» Work instruction: Scan the material below and copy every line holding the word "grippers".

» Data shown:
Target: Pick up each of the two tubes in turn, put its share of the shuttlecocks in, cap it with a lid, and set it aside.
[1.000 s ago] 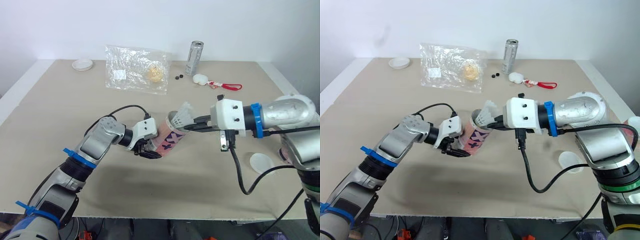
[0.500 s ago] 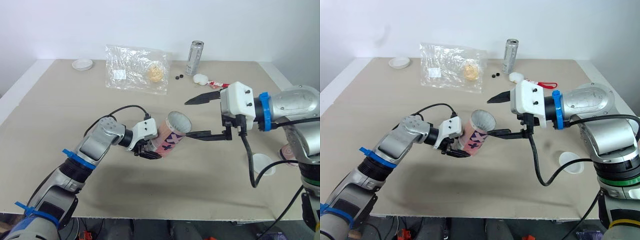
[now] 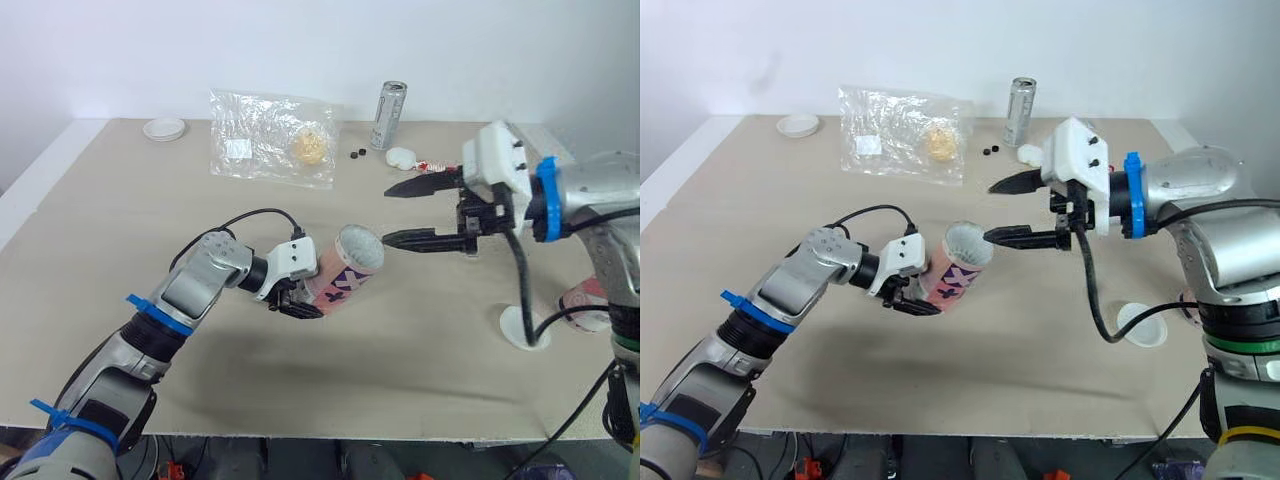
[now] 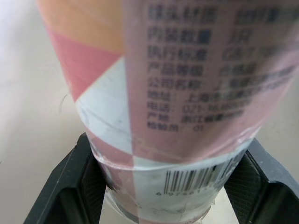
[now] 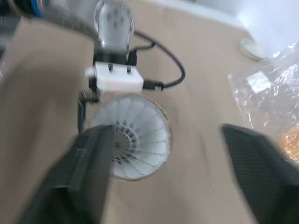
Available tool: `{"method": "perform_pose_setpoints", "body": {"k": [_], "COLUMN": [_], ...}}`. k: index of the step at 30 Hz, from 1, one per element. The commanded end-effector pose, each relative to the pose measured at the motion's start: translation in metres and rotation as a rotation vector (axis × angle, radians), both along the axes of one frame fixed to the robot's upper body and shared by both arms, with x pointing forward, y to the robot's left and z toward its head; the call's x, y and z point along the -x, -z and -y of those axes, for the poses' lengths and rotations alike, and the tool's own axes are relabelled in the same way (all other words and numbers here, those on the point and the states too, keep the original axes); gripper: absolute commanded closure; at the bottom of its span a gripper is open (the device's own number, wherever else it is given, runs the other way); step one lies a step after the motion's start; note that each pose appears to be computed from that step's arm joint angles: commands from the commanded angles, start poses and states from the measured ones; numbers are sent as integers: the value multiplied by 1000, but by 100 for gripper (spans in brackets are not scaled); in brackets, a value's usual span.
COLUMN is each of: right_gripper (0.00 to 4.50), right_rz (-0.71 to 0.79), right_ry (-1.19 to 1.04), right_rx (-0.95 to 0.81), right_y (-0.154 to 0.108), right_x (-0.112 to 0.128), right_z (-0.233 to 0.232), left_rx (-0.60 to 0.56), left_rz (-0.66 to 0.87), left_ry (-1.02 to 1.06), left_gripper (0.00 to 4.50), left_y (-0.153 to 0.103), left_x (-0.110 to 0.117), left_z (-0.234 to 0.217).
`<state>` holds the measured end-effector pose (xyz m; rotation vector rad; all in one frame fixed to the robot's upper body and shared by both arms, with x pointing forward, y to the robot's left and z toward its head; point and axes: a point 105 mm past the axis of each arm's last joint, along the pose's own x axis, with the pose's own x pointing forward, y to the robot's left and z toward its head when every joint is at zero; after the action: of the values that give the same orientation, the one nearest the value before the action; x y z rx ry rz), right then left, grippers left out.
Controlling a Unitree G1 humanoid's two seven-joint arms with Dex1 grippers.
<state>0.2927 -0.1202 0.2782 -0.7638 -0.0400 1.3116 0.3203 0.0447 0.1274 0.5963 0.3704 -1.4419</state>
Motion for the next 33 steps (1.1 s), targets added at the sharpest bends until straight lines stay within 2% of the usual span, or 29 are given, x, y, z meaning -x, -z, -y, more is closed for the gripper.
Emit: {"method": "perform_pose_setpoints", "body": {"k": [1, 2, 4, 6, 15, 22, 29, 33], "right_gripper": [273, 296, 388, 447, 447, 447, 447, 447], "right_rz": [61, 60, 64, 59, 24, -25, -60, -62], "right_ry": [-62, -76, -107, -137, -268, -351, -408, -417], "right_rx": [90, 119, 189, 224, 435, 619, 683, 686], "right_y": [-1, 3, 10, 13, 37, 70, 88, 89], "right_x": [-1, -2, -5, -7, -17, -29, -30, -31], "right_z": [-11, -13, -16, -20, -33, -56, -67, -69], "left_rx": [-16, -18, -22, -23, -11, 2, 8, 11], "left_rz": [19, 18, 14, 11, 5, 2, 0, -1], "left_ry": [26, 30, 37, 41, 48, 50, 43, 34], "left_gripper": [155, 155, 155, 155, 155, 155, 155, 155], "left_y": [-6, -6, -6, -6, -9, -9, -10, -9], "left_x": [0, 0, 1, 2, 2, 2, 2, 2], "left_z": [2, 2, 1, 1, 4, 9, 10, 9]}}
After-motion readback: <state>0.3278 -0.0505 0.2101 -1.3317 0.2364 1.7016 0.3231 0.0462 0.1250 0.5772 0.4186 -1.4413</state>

» Exercise response:
`<state>` holds the measured end-effector pose (xyz m; rotation vector rad; all in one frame fixed to the robot's upper body and shared by both arms, with x pointing forward, y to the robot's left and z toward its head; point and axes: a point 105 mm past the axis of each arm's last joint, along the pose's own x axis, with the pose's own x pointing forward, y to the robot's left and z toward its head when every joint is at zero; after the action: of the values that give the same orientation, the one nearest the value before the action; x y z rx ry rz), right then left, grippers left out.
Controlling a Unitree G1 humanoid's two seven-joint arms with Dex1 grippers.

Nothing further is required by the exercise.